Je me souviens que dans « Ainsi parlait Zarathoustra » il est écrit :


« Tu dois être prêt à te brûler dans ta propre flamme ; comment pourrais-tu renaître si tu n’as pas d’abord été cendres ? »
Une fois qu’une personne est définie, elle n’est plus libre, que ce soit par la définition donnée par le monde extérieur ou par celle qu’elle s’attribue elle-même.
Ainsi, j’ai allumé le Pavillon d’Or, dépassant l’esthétique et l’amour-haine, cherchant le vrai moi dans la lumière du feu.
Il y a une citation : « Qui suis-je en libérant la liberté de l’ennui ? »
Il y a une citation : « Aujourd’hui, je comprends que je suis moi. »

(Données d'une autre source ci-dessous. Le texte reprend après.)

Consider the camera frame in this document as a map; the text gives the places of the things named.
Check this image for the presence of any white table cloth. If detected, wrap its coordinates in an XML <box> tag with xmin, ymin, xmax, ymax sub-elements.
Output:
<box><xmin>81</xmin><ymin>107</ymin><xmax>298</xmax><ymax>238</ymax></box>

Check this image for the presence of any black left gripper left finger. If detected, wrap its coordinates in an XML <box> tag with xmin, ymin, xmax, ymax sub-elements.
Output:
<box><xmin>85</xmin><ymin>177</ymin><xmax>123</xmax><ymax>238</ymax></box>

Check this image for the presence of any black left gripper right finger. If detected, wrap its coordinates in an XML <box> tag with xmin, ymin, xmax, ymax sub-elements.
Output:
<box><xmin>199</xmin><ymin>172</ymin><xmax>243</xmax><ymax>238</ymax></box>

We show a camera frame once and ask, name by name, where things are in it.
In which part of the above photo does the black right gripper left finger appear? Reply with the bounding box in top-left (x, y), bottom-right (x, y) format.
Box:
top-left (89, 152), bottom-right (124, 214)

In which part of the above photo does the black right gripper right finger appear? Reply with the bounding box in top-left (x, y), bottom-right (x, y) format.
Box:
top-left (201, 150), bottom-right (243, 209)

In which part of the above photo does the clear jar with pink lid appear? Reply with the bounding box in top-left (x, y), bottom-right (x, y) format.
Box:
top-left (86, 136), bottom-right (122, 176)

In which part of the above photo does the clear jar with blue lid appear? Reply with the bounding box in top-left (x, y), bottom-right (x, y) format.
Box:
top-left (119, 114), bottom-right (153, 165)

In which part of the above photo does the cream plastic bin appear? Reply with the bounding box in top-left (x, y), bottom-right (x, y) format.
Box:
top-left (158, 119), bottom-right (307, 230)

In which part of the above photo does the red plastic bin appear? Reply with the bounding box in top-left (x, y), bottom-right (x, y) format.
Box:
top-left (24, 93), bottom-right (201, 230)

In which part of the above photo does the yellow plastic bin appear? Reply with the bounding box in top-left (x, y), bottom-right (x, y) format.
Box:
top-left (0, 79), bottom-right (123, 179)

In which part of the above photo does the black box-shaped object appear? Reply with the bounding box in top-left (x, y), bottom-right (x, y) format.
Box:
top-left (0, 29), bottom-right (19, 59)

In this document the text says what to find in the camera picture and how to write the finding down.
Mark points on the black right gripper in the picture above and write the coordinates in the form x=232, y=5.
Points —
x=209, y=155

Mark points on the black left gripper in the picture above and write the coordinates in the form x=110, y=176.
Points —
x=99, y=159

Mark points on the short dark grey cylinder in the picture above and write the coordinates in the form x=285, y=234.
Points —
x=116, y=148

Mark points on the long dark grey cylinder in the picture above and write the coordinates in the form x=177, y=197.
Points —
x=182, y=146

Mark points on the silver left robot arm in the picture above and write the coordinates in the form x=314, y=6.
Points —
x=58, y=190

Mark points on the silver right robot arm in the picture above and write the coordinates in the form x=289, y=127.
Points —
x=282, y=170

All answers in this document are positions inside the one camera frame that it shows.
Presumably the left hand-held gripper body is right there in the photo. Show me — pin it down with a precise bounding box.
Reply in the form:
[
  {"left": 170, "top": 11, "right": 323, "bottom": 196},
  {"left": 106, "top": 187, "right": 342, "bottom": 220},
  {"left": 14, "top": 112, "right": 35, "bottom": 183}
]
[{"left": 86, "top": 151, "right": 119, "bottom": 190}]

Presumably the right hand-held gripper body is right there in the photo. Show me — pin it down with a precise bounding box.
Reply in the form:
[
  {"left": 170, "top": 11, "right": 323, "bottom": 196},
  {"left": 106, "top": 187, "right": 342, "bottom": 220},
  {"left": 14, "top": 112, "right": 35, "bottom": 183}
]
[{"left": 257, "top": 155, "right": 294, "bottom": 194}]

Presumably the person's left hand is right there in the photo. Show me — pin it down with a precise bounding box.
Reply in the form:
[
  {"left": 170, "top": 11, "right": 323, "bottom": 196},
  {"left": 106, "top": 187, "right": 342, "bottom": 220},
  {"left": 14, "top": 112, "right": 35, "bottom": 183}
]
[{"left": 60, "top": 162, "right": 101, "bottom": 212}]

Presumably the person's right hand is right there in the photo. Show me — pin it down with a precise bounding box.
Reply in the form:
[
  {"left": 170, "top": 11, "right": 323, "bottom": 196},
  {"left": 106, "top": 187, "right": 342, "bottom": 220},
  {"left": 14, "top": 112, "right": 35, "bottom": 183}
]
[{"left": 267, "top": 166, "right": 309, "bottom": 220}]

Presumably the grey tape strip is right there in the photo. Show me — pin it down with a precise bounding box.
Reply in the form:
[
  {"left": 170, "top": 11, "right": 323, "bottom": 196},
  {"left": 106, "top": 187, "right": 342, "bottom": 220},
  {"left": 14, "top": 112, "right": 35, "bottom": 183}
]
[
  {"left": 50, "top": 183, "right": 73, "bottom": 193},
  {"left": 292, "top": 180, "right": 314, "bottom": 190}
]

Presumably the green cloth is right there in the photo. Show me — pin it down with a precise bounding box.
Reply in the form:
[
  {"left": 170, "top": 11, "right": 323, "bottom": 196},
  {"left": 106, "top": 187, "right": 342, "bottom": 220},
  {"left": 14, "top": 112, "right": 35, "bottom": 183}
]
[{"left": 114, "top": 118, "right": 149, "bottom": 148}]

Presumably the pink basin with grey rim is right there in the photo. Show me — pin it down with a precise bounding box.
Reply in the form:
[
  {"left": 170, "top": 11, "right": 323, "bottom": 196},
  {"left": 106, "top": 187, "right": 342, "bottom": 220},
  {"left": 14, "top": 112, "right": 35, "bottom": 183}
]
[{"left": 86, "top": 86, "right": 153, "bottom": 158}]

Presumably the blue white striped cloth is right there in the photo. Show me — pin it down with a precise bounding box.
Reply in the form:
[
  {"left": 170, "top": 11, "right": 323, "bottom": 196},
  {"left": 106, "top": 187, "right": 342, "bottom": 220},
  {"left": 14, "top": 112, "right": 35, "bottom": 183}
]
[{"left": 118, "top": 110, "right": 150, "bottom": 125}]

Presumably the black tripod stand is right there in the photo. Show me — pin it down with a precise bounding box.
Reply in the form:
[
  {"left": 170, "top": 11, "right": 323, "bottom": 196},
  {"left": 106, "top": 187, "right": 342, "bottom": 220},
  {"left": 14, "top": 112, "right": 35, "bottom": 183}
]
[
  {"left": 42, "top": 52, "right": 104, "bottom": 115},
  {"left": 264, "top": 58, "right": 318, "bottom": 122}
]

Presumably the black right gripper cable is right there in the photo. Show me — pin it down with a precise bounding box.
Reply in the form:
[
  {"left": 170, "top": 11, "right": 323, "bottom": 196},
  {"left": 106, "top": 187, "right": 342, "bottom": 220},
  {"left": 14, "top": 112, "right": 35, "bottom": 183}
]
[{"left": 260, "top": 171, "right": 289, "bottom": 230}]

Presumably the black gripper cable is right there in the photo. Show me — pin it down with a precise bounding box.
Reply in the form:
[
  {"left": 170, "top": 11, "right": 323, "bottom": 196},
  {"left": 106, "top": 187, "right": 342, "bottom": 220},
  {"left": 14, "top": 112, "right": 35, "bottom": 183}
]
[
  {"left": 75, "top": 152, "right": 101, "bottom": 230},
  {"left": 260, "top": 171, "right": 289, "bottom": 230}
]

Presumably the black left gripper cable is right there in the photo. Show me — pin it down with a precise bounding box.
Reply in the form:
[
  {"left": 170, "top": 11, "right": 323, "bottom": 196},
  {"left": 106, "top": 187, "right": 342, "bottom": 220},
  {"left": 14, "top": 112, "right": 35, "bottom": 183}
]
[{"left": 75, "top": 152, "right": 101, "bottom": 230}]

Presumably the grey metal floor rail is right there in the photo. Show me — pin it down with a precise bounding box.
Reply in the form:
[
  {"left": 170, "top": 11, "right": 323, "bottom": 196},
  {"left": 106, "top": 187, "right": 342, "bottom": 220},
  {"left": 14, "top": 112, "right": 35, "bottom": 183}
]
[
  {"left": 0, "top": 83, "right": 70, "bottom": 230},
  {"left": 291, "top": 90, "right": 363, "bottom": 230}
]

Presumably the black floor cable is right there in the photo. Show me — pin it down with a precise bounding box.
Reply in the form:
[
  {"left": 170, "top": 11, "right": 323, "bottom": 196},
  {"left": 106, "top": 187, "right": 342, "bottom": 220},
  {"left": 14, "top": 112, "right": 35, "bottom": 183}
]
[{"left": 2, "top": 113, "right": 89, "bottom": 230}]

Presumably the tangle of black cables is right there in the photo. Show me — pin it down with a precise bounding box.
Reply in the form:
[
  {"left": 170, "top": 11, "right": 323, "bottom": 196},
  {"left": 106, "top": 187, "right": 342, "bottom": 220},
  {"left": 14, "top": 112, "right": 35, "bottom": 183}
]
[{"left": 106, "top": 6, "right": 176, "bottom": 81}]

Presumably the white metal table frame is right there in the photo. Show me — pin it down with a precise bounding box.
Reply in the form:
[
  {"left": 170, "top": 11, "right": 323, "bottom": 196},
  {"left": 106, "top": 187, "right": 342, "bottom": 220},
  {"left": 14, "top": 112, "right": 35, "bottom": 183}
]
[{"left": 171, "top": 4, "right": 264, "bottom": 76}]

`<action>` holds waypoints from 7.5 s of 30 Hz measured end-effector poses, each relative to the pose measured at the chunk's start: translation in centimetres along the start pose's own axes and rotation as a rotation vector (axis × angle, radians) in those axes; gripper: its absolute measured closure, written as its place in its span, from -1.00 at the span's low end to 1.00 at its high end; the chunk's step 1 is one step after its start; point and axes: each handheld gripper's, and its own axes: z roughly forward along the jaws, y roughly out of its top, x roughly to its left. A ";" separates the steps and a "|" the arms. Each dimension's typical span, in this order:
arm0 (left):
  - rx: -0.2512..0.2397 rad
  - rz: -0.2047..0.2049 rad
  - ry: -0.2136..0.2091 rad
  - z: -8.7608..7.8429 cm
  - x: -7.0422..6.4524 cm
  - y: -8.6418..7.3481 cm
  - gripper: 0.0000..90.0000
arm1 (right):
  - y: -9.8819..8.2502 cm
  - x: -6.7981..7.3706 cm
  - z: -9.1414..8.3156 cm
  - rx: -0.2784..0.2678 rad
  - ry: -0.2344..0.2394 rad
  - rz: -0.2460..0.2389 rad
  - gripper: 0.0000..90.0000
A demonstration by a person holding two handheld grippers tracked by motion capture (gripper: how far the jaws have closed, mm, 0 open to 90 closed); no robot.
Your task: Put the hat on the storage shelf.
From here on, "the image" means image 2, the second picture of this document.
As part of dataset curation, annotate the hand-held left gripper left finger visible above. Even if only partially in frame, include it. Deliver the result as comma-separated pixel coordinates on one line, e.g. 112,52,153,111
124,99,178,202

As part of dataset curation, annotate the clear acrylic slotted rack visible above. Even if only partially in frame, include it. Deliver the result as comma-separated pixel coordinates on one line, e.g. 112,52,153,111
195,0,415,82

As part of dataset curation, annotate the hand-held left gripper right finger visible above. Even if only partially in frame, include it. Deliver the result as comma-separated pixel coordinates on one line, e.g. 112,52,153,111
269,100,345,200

Alors je me suis souvenu du Sutra du Cœur qui dit : « Le moi originel n’a ni forme ni apparence. » J’ai abstrait cette idée en « le vrai moi est sans forme », que je pense souvent dans les vingt premières années de ma vie.

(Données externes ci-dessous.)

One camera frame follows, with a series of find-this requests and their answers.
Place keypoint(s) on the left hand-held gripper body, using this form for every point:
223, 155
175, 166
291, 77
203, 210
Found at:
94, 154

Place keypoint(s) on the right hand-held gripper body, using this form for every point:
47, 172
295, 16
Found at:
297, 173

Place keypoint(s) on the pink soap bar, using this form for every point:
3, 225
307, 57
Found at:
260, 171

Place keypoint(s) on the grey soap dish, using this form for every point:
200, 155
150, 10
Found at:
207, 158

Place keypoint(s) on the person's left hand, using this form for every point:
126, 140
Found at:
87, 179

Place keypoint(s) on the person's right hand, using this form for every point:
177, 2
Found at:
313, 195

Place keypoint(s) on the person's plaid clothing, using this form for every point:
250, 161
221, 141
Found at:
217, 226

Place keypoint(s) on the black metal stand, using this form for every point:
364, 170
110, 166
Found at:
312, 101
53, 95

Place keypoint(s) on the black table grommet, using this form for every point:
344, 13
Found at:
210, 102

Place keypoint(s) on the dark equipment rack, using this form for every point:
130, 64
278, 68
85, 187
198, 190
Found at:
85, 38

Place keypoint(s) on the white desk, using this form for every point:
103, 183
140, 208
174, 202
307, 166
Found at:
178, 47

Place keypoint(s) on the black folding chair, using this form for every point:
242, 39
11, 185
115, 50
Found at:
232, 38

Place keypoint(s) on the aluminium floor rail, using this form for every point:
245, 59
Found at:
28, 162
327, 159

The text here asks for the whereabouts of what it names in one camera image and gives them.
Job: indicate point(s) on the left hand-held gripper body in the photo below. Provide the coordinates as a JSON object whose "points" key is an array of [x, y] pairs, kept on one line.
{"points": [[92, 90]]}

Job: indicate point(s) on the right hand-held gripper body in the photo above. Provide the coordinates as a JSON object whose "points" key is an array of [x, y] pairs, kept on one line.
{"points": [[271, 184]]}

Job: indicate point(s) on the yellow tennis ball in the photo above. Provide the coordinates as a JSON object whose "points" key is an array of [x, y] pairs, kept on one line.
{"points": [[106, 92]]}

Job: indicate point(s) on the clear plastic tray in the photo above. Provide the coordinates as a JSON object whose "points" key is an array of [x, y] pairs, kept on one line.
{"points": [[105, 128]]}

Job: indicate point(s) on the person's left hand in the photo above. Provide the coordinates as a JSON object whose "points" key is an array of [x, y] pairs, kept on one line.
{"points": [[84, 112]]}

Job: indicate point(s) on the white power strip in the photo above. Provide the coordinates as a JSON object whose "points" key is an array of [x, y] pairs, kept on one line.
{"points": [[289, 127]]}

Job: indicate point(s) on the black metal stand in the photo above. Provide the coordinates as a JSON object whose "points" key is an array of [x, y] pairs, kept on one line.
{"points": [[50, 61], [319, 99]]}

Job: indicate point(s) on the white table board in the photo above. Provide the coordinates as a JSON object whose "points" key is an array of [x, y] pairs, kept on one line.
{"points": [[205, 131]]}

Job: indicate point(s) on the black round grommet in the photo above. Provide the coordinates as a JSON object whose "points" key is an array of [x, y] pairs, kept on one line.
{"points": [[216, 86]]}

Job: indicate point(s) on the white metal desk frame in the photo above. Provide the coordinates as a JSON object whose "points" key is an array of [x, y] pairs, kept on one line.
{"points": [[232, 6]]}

Dépasser les modèles, attentes et limites imposés par l’extérieur n’est pas facile, cela demande du courage et de l’exploration.
Après avoir obtenu certains succès, il faut faire la paix avec soi-même, dépasser la pitié, l’orgueil, la dépendance aux schémas, et atteindre la libération intérieure, ce qui requiert sagesse et sincérité.
L’homme est emprisonné par les choses extérieures, par lui-même, et par le vide. La libération de ces trois entraves fait que le vrai moi devient sans forme.
Il faut ne pas s’attacher à quoi que ce soit, et laisser naître le cœur ; alors le gentleman humble, comme celui qui traverse une grande rivière.